EXERCISE DESCRIPTION — Which lines below contain the word "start"? Copy each one.

INFORMATION PROVIDED —
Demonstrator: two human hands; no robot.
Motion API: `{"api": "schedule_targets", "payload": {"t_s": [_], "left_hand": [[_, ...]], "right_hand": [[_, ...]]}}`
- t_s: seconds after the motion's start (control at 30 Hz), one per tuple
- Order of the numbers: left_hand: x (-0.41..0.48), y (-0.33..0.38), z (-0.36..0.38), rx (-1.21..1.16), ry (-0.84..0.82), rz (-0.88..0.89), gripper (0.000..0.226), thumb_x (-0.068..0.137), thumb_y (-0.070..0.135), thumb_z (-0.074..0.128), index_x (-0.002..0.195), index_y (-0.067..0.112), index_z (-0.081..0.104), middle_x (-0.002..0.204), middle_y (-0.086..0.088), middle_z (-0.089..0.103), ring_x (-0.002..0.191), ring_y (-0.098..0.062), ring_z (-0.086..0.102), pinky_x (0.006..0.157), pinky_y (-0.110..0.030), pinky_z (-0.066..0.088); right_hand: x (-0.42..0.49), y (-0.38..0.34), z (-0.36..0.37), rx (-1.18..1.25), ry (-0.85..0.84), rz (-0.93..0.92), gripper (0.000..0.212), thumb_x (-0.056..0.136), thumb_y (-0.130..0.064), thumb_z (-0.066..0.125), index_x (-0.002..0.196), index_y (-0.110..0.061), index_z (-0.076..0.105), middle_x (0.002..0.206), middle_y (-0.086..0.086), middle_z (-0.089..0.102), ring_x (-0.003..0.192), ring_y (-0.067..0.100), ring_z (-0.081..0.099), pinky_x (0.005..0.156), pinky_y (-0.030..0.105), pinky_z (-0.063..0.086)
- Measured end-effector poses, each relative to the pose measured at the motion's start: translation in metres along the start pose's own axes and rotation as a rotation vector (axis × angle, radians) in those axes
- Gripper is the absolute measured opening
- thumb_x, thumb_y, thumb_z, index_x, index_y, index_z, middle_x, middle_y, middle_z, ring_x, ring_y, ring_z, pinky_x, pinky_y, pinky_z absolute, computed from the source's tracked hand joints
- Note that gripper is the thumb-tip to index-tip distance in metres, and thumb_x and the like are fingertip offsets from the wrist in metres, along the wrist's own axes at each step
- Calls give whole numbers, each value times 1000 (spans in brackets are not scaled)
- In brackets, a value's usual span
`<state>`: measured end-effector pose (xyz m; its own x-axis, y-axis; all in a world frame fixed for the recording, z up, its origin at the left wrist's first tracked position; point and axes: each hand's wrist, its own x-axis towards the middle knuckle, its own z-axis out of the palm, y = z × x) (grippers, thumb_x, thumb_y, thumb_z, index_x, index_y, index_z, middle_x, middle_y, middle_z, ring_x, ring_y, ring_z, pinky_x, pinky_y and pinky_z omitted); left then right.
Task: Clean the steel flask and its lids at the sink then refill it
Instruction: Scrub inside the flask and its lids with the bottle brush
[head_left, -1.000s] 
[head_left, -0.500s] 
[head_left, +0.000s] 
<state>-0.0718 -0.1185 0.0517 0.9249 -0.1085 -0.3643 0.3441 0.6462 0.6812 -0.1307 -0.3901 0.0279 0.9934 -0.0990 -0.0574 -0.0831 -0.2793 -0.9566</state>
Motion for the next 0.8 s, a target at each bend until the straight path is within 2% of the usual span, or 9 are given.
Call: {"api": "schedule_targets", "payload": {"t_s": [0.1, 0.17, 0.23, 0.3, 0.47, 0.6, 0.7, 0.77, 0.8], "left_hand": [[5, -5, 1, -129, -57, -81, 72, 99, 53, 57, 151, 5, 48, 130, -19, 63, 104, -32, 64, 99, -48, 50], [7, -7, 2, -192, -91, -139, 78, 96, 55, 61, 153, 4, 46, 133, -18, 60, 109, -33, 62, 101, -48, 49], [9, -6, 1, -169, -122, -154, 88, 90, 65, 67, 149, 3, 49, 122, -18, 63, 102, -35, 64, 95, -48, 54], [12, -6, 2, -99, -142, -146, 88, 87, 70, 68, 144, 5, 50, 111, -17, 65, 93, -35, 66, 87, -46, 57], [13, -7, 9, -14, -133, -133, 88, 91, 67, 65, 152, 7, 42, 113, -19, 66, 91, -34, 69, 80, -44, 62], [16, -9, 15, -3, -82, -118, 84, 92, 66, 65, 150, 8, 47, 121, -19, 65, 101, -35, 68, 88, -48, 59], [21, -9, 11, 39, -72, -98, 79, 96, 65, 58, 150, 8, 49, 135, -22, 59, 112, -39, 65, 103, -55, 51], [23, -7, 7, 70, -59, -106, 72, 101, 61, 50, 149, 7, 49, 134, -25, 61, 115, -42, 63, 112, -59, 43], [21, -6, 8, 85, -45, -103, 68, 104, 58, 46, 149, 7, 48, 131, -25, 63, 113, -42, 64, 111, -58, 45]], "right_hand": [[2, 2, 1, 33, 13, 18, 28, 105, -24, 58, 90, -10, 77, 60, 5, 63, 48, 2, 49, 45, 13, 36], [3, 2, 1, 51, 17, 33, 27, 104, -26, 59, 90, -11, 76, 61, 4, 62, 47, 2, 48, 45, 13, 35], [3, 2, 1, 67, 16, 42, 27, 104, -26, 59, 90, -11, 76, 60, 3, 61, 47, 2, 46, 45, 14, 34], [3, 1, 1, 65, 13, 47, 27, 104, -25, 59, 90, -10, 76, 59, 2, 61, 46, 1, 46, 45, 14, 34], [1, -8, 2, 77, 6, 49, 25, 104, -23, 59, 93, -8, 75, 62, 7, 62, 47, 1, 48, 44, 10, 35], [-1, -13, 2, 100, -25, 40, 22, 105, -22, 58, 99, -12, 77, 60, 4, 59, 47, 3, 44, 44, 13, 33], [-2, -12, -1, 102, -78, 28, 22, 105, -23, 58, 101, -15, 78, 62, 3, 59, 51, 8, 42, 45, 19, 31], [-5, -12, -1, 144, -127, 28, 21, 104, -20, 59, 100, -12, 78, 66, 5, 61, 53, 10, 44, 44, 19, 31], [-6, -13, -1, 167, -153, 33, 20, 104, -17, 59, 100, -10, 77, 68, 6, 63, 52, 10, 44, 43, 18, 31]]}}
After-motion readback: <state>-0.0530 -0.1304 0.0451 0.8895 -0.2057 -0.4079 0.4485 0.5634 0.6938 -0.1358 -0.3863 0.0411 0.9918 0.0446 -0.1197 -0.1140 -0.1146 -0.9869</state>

SOLUTION BELOW —
- t_s: seconds after the motion's start (control at 30 Hz), one per tuple
- Measured end-effector poses, each relative to the pose measured at the motion's start: translation in metres along the start pose's own axes and rotation as a rotation vector (axis × angle, radians) in those axes

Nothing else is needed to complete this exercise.